***** Data records *****

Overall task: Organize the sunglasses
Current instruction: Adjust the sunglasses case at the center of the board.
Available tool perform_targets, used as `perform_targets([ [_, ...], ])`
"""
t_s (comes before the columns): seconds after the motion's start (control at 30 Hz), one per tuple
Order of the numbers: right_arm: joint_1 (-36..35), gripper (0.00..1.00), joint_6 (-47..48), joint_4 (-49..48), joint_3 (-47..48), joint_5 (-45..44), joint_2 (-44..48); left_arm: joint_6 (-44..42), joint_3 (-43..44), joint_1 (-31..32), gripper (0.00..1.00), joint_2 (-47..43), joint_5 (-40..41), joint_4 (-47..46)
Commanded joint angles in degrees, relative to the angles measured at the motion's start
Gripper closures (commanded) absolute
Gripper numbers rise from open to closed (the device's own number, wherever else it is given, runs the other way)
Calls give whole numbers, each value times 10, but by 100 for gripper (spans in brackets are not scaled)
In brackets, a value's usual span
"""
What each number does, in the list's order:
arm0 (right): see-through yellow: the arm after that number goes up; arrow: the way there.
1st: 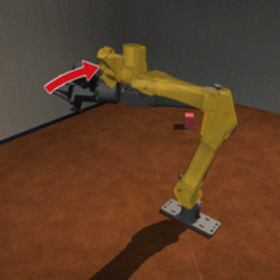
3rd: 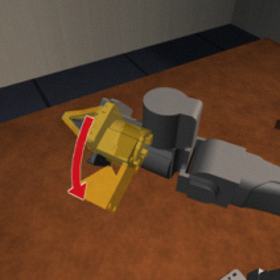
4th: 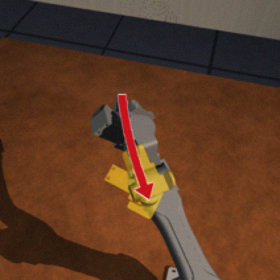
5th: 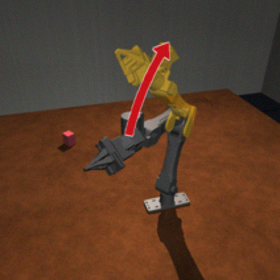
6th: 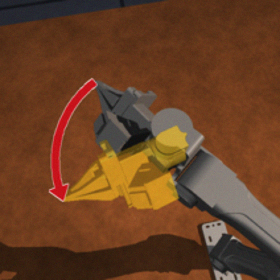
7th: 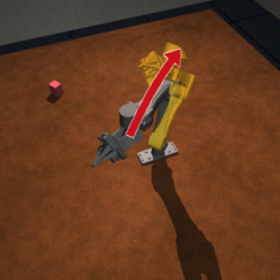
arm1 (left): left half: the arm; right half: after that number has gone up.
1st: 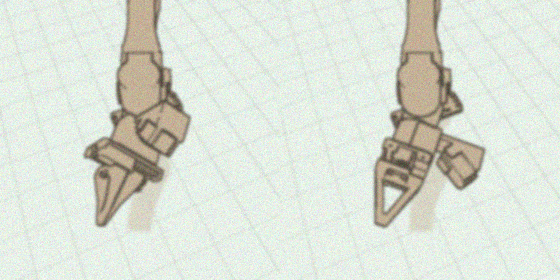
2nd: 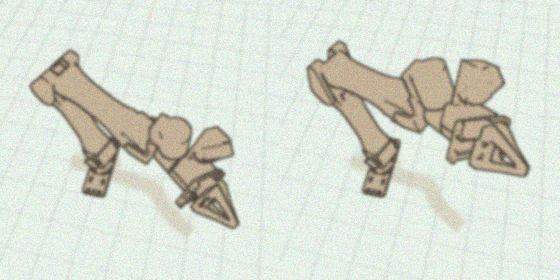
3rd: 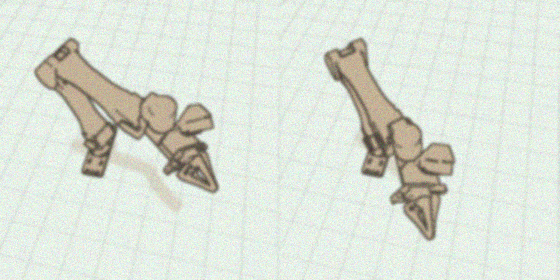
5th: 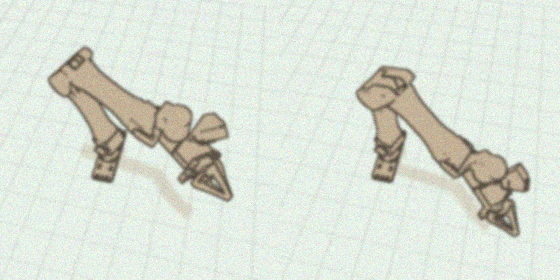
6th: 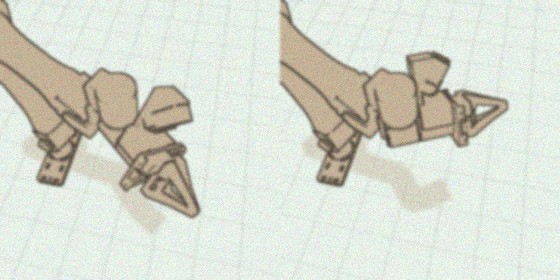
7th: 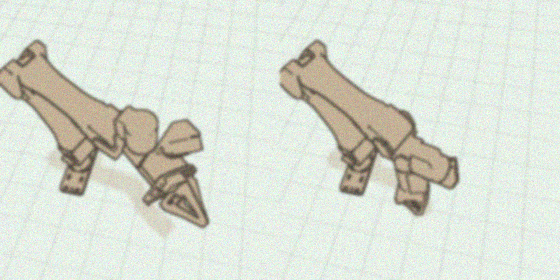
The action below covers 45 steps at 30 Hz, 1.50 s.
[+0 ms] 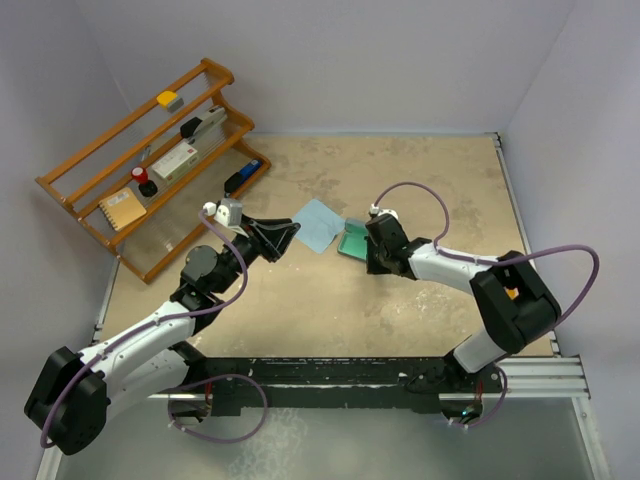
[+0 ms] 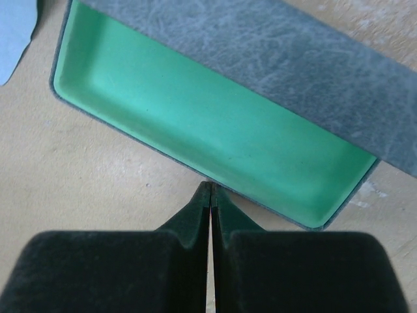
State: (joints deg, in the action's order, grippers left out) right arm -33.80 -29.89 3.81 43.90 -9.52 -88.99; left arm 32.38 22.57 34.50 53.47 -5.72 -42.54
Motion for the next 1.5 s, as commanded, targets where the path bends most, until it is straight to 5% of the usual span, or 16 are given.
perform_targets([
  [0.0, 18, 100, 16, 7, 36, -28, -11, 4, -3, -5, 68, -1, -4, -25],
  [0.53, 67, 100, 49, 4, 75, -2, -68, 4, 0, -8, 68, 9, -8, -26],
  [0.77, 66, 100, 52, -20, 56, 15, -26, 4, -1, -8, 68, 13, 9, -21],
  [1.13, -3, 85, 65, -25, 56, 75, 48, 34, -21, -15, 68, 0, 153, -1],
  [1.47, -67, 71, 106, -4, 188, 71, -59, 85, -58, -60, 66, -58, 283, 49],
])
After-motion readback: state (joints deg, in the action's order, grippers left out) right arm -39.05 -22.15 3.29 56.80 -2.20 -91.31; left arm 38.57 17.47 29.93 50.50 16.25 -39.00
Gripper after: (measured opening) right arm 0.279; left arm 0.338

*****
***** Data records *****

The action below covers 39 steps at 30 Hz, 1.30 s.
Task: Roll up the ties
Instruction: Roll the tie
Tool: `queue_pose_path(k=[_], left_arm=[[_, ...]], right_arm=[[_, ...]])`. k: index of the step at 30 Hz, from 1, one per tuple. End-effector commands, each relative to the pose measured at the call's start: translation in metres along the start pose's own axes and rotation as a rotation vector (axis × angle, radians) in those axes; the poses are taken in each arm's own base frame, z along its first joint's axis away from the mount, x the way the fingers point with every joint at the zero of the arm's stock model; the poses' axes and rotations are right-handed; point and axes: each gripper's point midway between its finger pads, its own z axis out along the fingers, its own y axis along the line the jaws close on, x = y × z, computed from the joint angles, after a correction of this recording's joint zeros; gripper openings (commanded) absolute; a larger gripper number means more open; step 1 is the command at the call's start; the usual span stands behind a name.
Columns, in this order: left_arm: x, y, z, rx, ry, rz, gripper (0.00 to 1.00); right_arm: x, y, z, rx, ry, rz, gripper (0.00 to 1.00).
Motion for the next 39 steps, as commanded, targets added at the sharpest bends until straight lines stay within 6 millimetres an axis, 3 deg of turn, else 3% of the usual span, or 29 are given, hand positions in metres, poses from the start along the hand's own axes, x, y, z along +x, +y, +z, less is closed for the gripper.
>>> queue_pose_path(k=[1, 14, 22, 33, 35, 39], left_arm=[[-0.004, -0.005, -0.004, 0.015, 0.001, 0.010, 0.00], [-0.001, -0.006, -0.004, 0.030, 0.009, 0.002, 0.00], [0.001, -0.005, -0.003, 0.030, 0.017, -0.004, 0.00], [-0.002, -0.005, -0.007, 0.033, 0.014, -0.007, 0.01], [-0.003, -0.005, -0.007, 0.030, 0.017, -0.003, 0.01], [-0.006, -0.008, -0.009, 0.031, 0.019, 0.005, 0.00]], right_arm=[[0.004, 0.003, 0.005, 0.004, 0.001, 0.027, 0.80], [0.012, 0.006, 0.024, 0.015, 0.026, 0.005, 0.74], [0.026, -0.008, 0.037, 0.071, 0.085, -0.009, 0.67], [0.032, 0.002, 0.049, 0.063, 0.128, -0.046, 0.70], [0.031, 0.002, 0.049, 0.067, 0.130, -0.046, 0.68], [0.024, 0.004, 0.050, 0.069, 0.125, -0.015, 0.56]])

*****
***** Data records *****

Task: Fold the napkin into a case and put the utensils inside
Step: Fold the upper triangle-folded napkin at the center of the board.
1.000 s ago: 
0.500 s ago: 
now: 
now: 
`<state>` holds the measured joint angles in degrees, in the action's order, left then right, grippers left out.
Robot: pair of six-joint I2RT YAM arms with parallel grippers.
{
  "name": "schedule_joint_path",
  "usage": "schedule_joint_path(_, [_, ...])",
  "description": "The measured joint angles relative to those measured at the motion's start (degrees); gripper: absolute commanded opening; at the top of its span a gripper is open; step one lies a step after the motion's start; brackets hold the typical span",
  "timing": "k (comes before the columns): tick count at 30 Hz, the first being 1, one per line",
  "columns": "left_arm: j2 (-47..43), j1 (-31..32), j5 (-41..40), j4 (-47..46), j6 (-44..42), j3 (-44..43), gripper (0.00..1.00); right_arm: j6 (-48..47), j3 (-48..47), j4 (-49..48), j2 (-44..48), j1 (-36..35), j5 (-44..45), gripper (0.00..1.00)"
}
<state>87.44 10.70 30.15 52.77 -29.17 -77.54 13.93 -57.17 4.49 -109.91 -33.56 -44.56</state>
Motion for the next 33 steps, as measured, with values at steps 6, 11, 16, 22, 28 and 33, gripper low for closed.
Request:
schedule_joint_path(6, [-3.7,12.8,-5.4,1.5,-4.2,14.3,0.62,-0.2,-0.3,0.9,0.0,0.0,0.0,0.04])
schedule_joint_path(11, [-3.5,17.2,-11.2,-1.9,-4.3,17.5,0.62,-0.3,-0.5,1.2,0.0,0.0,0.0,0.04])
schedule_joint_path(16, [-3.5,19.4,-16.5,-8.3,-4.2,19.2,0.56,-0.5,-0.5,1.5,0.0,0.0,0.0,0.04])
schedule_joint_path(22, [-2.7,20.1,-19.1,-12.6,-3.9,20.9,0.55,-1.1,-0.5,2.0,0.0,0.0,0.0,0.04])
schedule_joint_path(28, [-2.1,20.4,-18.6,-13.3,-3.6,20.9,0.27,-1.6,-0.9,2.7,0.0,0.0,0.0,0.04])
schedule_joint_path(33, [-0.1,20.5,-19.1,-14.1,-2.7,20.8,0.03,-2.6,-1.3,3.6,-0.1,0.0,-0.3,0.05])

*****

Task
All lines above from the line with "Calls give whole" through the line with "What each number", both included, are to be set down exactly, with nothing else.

Output of the exercise
Calls give whole numbers, each value times 10, but by 100 for gripper (spans in brackets are not scaled)
In brackets, a value's usual span
"""
What each number does, in the list's order:

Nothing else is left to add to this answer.